AIM OF THE TASK »
Copy every line in the listing that contains "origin".

STORED DATA »
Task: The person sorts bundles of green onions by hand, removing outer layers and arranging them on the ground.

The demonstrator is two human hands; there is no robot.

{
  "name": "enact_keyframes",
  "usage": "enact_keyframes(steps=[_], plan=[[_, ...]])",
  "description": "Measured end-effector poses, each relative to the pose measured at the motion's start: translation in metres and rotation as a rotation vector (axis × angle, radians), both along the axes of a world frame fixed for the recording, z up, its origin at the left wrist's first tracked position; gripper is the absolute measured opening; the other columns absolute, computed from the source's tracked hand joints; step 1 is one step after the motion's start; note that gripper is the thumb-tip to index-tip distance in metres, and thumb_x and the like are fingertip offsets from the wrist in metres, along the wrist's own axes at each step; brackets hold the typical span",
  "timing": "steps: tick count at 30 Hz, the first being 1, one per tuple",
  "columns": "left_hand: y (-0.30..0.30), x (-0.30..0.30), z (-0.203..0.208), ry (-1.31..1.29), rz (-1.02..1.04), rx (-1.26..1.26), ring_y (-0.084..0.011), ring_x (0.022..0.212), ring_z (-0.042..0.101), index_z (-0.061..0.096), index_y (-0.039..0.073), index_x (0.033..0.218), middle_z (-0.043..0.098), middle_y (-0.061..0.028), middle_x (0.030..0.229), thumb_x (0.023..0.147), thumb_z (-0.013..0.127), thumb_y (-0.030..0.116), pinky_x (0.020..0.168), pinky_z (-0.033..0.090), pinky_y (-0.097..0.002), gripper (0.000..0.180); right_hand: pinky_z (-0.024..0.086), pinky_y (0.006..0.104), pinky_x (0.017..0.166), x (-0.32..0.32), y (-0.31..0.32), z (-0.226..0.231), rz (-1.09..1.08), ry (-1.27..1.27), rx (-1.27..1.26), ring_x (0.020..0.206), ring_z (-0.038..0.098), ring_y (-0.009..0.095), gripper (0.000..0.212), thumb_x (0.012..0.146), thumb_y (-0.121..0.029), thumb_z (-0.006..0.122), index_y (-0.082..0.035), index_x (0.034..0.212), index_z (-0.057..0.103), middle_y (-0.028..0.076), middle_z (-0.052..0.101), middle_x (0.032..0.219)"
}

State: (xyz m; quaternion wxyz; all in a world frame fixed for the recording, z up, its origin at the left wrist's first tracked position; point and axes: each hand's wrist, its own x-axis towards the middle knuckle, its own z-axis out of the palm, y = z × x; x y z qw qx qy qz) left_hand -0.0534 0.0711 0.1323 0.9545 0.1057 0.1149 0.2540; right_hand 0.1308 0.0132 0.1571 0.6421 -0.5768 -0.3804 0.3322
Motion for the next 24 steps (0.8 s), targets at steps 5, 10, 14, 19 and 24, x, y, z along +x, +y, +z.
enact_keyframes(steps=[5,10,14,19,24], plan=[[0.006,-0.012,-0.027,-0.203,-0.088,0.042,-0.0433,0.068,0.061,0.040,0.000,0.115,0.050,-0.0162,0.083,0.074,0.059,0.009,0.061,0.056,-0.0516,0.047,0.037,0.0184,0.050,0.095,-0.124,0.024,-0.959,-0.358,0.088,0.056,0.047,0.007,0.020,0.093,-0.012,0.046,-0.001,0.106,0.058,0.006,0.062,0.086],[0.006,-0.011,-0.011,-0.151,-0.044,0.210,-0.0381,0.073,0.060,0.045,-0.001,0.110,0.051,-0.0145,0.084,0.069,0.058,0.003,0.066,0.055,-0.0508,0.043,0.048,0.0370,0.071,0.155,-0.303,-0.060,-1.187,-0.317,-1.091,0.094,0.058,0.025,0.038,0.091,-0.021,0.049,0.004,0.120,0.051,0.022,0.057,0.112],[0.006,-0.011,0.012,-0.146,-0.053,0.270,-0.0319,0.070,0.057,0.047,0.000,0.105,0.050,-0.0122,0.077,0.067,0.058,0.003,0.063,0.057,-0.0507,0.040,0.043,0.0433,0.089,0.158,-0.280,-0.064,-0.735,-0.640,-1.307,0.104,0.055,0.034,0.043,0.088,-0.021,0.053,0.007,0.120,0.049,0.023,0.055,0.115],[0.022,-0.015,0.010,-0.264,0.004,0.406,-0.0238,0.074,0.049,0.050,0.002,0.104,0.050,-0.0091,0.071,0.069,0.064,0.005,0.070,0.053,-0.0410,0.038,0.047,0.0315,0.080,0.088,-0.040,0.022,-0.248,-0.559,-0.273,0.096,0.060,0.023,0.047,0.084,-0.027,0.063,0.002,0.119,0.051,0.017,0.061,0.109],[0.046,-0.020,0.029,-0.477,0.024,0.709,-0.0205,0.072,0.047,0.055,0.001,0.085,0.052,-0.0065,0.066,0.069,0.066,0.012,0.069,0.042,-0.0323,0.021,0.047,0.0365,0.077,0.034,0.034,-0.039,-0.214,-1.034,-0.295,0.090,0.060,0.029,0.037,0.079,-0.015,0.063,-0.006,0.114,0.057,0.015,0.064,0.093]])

RESULT OF THE TASK »
  "description": "Measured end-effector poses, each relative to the pose measured at the motion's start: translation in metres and rotation as a rotation vector (axis × angle, radians), both along the axes of a world frame fixed for the recording, z up, its origin at the left wrist's first tracked position; gripper is the absolute measured opening; the other columns absolute, computed from the source's tracked hand joints; step 1 is one step after the motion's start; note that gripper is the thumb-tip to index-tip distance in metres, and thumb_x and the like are fingertip offsets from the wrist in metres, along the wrist's own axes at each step; brackets hold the typical span",
State: (xyz m; quaternion wxyz; all in a world frame fixed for the recording, z up, its origin at the left wrist's first tracked position; point and axes: each hand's wrist, its own x-axis towards the middle knuckle, its own z-axis out of the palm, y = z × x; x y z qw qx qy qz) left_hand -0.0534 0.0711 0.1323 0.9545 0.1057 0.1149 0.2540; right_hand 0.1308 0.0132 0.1571 0.6421 -0.5768 -0.3804 0.3322

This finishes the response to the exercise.